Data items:

********************

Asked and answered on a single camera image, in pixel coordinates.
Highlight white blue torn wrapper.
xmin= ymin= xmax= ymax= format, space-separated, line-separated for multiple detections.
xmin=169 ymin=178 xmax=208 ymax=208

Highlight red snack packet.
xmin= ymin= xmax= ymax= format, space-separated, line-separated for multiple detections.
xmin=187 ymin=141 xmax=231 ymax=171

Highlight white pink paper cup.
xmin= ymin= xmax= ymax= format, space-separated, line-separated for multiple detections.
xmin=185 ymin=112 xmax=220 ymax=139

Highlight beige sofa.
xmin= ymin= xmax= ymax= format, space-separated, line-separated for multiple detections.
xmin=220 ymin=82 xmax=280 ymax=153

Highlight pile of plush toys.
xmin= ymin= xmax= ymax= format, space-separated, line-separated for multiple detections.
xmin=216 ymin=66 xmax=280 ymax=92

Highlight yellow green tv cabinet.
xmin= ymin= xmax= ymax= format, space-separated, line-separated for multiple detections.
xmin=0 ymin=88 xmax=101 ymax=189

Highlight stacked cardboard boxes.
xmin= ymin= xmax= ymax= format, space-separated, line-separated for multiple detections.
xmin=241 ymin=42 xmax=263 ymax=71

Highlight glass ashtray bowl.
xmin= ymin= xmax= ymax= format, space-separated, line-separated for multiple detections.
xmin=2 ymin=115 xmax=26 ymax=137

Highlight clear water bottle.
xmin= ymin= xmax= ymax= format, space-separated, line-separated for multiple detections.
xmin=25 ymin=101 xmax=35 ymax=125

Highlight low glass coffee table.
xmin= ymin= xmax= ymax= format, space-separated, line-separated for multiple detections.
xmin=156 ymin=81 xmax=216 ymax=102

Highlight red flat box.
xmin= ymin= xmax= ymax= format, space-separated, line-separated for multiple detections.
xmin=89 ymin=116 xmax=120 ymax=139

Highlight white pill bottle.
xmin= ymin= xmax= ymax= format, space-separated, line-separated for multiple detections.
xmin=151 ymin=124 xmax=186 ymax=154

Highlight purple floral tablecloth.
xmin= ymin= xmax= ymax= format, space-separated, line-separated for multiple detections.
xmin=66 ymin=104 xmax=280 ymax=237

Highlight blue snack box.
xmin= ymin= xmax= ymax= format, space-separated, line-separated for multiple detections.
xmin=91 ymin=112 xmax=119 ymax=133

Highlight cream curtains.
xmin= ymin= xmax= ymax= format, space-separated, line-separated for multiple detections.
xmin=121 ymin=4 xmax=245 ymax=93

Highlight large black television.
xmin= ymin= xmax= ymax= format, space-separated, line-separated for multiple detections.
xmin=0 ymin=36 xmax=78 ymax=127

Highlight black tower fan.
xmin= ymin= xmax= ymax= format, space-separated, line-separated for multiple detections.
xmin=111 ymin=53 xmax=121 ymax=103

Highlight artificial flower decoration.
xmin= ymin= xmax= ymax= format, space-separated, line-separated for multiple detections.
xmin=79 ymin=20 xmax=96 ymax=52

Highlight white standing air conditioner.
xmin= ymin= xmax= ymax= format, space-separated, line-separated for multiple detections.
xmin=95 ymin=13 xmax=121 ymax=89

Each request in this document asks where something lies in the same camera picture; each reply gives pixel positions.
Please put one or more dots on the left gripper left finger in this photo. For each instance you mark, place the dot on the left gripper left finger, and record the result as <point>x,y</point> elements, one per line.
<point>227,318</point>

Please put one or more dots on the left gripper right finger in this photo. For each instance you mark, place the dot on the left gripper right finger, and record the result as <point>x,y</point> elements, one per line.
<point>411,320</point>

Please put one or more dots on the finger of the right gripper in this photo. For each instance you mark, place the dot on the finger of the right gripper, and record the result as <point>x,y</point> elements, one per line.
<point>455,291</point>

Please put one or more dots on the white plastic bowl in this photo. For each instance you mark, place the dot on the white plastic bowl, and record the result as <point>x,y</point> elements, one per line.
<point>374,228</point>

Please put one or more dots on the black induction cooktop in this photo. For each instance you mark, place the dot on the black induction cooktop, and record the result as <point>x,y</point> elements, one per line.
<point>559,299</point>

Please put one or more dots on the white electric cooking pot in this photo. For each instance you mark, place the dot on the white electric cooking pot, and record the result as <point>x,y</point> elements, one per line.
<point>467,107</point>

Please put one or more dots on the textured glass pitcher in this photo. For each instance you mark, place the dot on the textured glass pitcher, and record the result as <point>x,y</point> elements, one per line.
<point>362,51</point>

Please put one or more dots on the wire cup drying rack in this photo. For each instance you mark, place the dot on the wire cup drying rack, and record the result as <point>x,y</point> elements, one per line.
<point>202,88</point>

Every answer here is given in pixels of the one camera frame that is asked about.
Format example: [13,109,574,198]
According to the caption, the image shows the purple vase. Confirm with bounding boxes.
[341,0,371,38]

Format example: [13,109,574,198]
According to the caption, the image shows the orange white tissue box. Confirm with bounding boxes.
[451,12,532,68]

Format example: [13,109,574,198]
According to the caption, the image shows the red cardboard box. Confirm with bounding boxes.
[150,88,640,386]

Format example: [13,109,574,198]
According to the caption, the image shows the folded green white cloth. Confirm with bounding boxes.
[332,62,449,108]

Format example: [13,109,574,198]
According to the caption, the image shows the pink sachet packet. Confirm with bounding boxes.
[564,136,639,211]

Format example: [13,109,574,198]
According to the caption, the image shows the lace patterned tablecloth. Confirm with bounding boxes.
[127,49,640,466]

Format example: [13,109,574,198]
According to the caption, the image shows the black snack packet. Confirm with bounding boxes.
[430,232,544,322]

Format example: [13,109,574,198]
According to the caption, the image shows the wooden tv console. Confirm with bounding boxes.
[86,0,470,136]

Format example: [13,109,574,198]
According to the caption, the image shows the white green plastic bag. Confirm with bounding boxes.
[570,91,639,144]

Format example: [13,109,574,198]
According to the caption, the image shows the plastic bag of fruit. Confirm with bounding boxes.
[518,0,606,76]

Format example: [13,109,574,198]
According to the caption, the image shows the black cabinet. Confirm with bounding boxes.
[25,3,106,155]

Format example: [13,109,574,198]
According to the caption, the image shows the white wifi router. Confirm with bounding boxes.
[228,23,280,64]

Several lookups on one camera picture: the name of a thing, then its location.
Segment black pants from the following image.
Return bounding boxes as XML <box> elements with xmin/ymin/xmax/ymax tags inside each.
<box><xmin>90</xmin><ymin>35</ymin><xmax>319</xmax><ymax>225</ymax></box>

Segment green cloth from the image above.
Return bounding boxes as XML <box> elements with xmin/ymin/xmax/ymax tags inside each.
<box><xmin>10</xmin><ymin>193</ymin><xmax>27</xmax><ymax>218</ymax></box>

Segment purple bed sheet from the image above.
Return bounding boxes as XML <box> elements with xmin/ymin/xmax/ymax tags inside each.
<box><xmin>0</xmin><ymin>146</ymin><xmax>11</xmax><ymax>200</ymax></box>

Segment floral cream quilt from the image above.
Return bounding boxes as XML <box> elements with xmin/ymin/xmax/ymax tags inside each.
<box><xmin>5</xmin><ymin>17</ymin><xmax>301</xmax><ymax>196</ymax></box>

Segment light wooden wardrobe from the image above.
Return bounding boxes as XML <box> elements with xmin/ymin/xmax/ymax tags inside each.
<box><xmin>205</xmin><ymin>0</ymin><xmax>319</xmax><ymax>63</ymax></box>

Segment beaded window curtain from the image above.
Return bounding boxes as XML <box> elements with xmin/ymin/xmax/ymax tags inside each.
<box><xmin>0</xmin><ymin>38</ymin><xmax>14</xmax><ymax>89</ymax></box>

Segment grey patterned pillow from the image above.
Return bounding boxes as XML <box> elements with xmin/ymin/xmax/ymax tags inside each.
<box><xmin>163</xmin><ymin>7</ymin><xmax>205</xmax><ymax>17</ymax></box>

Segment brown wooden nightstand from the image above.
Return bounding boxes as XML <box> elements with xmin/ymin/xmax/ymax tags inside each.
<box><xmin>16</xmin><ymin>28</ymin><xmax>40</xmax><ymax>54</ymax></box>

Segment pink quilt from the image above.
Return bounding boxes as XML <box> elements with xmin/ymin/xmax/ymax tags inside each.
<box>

********************

Directions for this task
Up to and including the line with "Highlight yellow green tv cabinet.", output every line of the records above exactly, starting from the first; output nothing else.

Answer
Asked and answered on a single camera image, in pixel coordinates.
Highlight white blue torn wrapper.
xmin= ymin= xmax= ymax= format, space-separated, line-separated for multiple detections.
xmin=169 ymin=178 xmax=208 ymax=208

Highlight red snack packet.
xmin= ymin= xmax= ymax= format, space-separated, line-separated for multiple detections.
xmin=187 ymin=141 xmax=231 ymax=171

Highlight white pink paper cup.
xmin= ymin= xmax= ymax= format, space-separated, line-separated for multiple detections.
xmin=185 ymin=112 xmax=220 ymax=139

Highlight beige sofa.
xmin= ymin= xmax= ymax= format, space-separated, line-separated for multiple detections.
xmin=220 ymin=82 xmax=280 ymax=153

Highlight pile of plush toys.
xmin= ymin= xmax= ymax= format, space-separated, line-separated for multiple detections.
xmin=216 ymin=66 xmax=280 ymax=92

Highlight yellow green tv cabinet.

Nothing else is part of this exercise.